Date of Award

5-31-2018

Document Type

Campus Access Thesis

Degree Name

Master of Arts (MA)

Department

Historical Archaeology

First Advisor

Stephen A. Mrozowski

Second Advisor

Christa M. Beranek

Third Advisor

Heather B. Trigg

Abstract

The study of colonial American plantations and the lives of the people that occupied these places is overwhelmingly based upon data collected from sites in the southern and mid-Atlantic states. For many people, the concept of the American plantation evokes cotton plantations in Virginia or sugar cane plantations in Louisiana. Popular culture focuses almost exclusively on the southern states in its depictions of plantation life. However, during the early colonial era and beyond, plantations dotted the north in states including Massachusetts, Rhode Island, New Jersey, and New York. A paucity of information regarding these northern plantations has resulted in an incomplete understanding of the daily lives of the individuals who existed within this social and economic hierarchy.

This thesis aims to bolster our understanding of these plantations by examining the personal adornment artifacts from Sylvester Manor, a 17th-century provisioning plantation in Shelter Island, New York between the years 1652 and 1735. By focusing on artifacts of dress and adornment, I consider the impact of living in a culturally pluralistic setting on identity and the outward of expression of it. By drawing on a variety of social theory and cultural material studies, I provide a critical examination of these artifacts, including those exhibiting several distinct cultural characteristics, and explore their significance in terms of cross-cultural exchange of values and their physical embodiment.
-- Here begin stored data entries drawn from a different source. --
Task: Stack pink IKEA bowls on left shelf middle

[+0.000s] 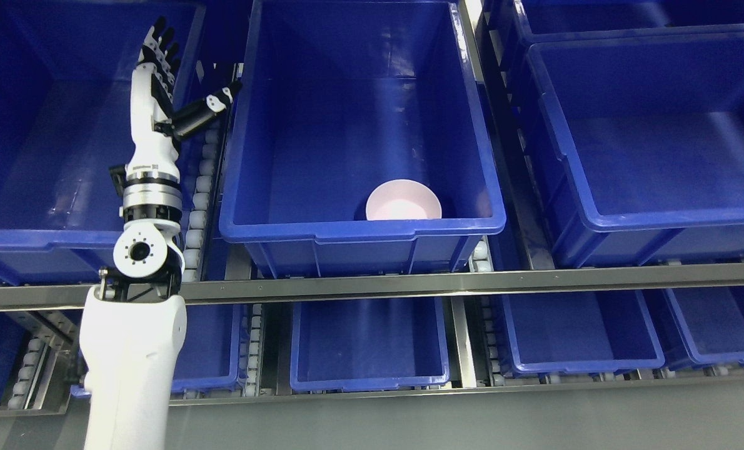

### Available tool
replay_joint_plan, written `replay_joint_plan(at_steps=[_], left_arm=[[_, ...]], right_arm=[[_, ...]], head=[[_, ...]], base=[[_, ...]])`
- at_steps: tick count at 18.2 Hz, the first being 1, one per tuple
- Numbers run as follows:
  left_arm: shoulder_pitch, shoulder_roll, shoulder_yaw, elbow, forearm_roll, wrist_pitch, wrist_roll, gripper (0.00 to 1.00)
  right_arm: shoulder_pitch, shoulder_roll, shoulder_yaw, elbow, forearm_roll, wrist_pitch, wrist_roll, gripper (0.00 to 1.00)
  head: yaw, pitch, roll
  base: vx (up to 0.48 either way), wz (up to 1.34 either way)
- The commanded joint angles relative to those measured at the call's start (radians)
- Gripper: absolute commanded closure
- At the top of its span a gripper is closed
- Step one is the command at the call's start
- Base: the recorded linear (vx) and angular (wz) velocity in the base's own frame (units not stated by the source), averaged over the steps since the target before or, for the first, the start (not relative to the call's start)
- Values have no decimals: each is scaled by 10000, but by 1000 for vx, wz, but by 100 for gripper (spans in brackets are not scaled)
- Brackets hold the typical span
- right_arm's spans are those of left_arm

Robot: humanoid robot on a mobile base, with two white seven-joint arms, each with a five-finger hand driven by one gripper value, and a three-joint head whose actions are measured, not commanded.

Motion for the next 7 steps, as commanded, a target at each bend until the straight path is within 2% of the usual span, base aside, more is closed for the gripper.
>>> replay_joint_plan(at_steps=[1,7], left_arm=[[722,52,-745,-1227,489,11,12,0],[722,52,-730,-1242,489,26,12,0]], right_arm=[[31,-175,-107,-337,0,0,-5,0],[16,-175,-107,-337,0,0,-5,0]], head=[[0,0,0],[0,0,0]], base=[[0,0],[0,0]])
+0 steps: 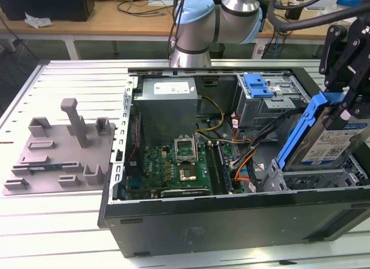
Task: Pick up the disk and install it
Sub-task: 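Insert the disk into the insertion slot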
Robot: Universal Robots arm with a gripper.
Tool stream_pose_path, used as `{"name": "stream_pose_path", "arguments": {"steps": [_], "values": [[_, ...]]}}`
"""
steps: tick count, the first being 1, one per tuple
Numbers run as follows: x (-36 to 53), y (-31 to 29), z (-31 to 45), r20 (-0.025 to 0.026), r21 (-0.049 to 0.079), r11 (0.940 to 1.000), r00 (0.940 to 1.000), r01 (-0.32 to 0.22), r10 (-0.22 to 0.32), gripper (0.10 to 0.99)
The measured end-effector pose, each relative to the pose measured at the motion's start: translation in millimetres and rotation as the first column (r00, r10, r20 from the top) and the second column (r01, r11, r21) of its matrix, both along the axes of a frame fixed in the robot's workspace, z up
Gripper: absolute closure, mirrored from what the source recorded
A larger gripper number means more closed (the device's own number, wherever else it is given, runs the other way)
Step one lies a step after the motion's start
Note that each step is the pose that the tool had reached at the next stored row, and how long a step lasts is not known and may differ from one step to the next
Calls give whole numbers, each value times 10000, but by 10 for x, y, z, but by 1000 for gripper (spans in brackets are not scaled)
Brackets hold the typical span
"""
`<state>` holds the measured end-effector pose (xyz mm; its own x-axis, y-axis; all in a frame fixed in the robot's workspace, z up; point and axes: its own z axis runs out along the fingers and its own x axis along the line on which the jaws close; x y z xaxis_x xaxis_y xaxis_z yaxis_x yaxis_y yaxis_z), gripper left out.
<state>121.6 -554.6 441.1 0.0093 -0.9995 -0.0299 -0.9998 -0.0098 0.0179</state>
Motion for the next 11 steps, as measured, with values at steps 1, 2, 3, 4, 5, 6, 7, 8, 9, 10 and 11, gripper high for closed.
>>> {"name": "stream_pose_path", "arguments": {"steps": [1,2,3,4,5,6,7,8,9,10,11], "values": [[0,0,-7,0,1,10000,10000,0,0,722],[0,0,-19,0,0,10000,10000,0,0,722],[0,-1,-31,0,1,10000,10000,0,0,722],[0,-1,-38,0,0,10000,10000,0,0,722],[0,-1,-49,0,0,10000,10000,0,0,722],[0,-2,-59,0,0,10000,10000,0,0,722],[0,-2,-73,0,1,10000,10000,0,0,722],[0,-3,-89,0,0,10000,10000,0,0,722],[0,-3,-98,0,0,10000,10000,0,0,722],[0,-4,-107,0,0,10000,10000,0,0,722],[0,-5,-121,0,0,10000,10000,0,0,722]]}}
The data in this thesis show that most items of personal adornment within the assemblage were of European manufacture. However, evidence of a certain level of agency is visible in the alteration or re-working of certain artifacts exhibiting symbolic or stylistic elements of Afro-Caribbean or Native American cultures. Additionally, class and gender distinctions are visible in the personal adornment assemblage, providing insight into the importance of dress in distinguishing oneself by status in an environment occupied by members of several different classes and cultural groups.